In the following tables, in column "Treatment" the indication

n.inf.contr.

= uninfected control group

inf.contr.

= infected control group

(I-2)

= Benzimidazole of the formula (I-2).

In the column "ppm" is used Concentration of the active substance in the feed stated in ppm.

In the column "mortality" is given below % of the percentage of dead animals and under n the number of dead animals / animals used in the experiment.

In the column "weight% of not inf. control " The relationship the weight of the treated animals to the weight of the uninfected Control group specified.

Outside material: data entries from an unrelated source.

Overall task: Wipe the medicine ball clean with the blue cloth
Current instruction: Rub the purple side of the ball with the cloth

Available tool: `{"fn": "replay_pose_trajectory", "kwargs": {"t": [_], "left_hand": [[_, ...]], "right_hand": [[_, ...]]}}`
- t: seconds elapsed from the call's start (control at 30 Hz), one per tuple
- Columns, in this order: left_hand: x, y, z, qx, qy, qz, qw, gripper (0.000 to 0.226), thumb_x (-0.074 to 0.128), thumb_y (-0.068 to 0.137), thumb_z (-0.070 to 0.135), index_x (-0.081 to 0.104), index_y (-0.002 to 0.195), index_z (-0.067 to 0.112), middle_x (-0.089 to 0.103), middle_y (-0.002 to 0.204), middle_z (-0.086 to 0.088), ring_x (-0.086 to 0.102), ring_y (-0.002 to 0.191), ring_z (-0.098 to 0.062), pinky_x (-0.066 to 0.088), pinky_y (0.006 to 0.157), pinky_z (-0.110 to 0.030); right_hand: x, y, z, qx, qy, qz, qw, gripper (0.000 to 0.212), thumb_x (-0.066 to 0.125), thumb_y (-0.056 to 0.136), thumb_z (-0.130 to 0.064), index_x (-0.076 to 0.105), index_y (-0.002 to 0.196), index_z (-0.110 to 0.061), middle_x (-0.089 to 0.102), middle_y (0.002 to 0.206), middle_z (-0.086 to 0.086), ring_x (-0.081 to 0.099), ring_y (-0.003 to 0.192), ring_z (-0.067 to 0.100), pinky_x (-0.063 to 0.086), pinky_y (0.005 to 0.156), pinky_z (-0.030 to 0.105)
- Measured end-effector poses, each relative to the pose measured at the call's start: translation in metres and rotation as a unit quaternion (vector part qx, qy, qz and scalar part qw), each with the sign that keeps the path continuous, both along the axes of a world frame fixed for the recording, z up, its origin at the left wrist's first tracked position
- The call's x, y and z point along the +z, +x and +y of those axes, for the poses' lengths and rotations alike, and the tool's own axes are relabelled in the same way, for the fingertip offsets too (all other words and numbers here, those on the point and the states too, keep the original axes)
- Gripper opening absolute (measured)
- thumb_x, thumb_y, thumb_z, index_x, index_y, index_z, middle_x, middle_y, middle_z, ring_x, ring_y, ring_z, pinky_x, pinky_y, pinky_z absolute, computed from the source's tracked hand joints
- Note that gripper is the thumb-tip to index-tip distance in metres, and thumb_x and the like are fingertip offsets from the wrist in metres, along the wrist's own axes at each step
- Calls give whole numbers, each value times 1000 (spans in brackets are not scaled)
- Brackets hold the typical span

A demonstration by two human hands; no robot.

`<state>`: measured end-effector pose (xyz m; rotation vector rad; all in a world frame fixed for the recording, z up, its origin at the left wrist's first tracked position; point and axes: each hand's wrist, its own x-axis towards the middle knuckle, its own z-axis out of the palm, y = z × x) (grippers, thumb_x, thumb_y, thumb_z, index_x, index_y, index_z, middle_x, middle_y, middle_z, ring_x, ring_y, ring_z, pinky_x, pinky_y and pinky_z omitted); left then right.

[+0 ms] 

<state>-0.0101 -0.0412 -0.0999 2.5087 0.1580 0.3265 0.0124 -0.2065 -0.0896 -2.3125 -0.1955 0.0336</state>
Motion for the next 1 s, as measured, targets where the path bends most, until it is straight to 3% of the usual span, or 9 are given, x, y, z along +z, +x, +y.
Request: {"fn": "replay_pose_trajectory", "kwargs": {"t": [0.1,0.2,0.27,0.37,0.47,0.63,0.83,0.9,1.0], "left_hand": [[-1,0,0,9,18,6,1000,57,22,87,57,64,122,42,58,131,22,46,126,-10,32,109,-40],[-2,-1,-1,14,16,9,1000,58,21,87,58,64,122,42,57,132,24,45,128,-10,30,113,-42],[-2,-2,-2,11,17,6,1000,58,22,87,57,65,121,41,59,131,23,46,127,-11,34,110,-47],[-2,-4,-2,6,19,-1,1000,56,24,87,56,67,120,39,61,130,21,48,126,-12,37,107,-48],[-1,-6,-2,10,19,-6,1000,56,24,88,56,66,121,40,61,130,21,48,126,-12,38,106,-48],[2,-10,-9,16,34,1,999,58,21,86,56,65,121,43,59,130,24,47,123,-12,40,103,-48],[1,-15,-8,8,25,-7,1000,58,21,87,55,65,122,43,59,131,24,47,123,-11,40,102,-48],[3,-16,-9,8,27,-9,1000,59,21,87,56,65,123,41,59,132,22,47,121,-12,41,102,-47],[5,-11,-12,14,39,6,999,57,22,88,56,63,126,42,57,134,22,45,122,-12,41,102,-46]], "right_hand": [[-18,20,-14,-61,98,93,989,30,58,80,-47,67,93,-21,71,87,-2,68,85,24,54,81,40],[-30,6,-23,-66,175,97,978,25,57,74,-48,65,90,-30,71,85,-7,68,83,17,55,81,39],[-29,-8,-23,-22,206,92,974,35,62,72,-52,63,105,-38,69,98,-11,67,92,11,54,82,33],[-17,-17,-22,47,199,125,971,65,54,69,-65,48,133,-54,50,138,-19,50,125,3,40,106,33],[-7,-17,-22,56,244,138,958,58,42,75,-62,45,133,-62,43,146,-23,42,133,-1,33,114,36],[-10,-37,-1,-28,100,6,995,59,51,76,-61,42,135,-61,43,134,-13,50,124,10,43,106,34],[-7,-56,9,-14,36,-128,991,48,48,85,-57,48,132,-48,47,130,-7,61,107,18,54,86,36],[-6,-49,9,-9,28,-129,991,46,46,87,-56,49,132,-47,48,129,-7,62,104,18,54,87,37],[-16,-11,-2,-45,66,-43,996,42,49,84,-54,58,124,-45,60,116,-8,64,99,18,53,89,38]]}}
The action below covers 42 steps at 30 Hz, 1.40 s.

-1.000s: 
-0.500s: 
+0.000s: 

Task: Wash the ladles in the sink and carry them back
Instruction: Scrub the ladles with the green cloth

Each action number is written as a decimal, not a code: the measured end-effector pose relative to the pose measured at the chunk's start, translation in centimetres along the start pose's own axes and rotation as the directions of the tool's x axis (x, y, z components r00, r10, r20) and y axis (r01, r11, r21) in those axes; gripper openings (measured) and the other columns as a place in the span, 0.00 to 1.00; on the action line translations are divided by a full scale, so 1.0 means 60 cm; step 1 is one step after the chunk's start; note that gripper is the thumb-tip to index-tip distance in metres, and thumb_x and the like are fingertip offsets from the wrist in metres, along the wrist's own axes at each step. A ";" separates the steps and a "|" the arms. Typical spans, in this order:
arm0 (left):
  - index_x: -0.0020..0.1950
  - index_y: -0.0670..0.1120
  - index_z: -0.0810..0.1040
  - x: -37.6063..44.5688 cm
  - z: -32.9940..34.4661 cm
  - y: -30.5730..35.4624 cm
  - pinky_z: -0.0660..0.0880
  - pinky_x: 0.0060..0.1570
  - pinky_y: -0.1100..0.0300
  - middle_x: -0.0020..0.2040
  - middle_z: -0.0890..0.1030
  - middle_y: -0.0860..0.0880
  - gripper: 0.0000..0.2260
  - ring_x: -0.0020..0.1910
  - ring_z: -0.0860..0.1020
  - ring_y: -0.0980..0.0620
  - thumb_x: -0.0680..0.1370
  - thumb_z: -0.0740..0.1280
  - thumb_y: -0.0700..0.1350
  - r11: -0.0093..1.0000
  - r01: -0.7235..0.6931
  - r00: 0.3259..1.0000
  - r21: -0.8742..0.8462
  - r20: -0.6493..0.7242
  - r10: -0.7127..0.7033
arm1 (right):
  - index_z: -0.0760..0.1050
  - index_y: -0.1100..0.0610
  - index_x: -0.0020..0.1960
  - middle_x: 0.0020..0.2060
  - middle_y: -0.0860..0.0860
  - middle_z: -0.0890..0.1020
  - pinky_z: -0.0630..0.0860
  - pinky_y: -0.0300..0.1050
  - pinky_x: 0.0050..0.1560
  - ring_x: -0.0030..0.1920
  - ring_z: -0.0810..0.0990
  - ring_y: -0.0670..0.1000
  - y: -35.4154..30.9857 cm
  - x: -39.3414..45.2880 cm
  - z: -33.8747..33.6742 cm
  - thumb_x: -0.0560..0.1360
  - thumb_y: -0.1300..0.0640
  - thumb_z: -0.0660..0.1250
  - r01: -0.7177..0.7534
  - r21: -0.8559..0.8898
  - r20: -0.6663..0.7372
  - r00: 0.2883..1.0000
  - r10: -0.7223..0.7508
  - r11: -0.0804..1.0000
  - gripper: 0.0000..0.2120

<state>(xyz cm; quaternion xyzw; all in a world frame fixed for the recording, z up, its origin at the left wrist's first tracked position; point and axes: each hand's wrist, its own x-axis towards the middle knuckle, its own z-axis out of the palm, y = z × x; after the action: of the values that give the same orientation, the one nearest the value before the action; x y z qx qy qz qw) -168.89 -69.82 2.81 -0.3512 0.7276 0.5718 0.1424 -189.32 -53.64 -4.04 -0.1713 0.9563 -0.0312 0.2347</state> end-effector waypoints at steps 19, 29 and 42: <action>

In the columns "dropping scores, "lesion score "and" oocyst control " Details of the effect made.

In the column "%" efficacy "becomes the Overall rating scored; 0% means no effect, 100% means full effect.

table

Claims (4)

Products containing at least one against parasitic Protozoa effective substituted benzimidazole and 1,2,4-triazine derivative. Products according to claim 1 for simultaneous, separate or graduated application against parasitic Protozoa in humans or animals. Use at least one each against parasitic protozoa effective substituted benzimidazole and 1,2,4-triazine derivative for the manufacture of products for combating parasitic protozoa. Method of control of parasitic Protozoa in humans or animals, being human or animal in each case at least one active against parasitic protozoa substituted Benzimidazole and 1,2,4-triazine derivative applied in an effective amount.